ABOUT THIS EXERCISE:
Gather, from the listing beneath this task, every line holding the string "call".

SOURCE MATERIAL:
⁂
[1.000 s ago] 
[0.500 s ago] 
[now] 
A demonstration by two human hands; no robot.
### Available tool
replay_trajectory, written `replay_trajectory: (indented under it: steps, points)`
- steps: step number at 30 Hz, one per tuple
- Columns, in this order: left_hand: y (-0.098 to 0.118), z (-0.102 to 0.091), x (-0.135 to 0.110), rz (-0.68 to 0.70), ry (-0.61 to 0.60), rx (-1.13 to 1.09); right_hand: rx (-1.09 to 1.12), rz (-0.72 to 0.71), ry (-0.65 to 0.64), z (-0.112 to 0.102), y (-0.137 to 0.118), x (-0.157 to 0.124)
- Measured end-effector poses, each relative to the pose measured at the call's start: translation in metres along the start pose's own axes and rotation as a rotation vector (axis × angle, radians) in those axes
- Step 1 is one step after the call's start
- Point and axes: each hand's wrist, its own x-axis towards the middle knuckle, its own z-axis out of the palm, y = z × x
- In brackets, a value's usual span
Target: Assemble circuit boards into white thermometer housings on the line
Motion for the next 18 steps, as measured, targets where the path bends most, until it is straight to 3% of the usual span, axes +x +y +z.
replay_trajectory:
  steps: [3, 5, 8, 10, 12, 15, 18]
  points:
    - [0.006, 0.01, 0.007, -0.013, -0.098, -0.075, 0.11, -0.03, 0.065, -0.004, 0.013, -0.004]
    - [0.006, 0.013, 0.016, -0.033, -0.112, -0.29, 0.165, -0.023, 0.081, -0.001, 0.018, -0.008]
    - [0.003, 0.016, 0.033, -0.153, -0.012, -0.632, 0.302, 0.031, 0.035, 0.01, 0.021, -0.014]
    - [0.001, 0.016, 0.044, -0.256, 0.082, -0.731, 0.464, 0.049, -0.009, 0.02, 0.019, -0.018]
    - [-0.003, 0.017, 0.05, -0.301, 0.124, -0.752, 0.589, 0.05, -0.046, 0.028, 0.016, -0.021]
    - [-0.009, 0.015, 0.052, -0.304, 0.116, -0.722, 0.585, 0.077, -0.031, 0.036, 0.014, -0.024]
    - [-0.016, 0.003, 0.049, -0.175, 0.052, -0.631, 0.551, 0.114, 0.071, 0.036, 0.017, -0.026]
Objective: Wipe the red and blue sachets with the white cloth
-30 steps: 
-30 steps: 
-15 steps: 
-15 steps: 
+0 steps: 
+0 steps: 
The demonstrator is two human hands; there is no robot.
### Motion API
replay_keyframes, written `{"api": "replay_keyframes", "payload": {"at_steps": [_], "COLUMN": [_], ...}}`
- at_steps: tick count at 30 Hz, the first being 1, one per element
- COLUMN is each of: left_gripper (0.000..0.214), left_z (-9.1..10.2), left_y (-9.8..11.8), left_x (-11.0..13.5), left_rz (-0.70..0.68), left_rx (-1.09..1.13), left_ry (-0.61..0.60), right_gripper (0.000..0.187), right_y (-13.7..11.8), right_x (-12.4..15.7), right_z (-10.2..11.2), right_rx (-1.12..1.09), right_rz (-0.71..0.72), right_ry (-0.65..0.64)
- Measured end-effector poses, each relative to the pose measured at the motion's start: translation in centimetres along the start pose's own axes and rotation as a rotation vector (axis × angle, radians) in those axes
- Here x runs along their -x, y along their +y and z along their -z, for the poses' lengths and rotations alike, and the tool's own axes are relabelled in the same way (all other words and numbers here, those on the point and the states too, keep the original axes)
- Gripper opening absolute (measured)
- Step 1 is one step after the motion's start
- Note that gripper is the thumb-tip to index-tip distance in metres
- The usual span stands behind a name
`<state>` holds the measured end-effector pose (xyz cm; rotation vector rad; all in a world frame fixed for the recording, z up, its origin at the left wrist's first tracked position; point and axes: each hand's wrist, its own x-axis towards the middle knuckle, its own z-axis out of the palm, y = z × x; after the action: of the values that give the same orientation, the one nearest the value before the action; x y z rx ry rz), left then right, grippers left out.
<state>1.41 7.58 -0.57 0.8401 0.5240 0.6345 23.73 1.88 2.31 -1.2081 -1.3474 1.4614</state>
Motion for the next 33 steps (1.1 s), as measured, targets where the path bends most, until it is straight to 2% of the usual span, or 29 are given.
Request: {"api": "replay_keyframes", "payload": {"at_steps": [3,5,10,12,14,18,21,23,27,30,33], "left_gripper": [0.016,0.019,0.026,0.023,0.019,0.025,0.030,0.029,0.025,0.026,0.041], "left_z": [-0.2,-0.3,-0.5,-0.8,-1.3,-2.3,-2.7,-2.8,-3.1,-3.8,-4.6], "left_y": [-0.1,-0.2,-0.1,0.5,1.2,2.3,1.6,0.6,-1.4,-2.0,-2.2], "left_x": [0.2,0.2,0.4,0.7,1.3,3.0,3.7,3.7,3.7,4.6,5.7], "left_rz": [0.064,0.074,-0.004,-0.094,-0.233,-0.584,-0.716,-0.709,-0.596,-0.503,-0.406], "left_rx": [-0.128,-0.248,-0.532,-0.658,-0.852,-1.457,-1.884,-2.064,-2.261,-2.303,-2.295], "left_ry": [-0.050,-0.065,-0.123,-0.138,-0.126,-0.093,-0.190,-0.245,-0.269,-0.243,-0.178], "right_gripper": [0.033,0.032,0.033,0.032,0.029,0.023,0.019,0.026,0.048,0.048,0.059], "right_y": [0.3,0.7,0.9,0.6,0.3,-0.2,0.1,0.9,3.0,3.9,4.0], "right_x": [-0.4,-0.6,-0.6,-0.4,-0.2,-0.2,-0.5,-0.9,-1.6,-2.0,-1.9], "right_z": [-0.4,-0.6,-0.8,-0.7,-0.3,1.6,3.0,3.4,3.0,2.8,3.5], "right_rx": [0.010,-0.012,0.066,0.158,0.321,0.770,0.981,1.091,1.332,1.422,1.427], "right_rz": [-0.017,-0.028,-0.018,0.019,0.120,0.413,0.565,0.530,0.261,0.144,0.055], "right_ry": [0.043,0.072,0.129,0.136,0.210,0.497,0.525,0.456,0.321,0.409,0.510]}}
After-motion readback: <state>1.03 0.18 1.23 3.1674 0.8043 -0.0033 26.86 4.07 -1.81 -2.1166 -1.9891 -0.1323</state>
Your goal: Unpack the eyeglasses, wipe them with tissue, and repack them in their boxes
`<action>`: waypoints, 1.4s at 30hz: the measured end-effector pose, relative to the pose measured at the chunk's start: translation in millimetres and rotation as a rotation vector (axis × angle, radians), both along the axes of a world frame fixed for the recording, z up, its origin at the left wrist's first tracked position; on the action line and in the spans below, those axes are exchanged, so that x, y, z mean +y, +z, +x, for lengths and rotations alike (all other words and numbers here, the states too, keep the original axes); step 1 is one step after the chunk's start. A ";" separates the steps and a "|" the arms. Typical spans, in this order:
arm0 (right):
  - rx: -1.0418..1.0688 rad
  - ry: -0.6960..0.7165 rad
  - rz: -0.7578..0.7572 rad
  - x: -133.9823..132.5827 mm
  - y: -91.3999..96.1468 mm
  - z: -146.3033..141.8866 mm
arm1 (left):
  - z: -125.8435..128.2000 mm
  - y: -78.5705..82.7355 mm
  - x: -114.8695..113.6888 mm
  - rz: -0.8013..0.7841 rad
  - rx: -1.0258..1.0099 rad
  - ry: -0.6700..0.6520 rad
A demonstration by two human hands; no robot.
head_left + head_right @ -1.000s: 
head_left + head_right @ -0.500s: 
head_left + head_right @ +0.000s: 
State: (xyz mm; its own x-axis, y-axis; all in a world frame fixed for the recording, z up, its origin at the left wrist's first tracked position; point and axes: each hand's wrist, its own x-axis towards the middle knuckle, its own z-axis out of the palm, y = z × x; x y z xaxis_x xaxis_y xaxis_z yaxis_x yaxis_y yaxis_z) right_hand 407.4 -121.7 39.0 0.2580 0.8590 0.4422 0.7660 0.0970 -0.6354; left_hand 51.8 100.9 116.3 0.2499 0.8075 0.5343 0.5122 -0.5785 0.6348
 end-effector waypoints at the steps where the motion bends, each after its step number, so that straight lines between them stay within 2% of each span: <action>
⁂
RESULT FOR THIS EXERCISE:
- Measured end-effector poses, each relative to the pose measured at the call's start: translation in metres along the start pose's own axes and rotation as a rotation vector (axis × angle, radians) in those axes
- Step 1 is one step after the call's start

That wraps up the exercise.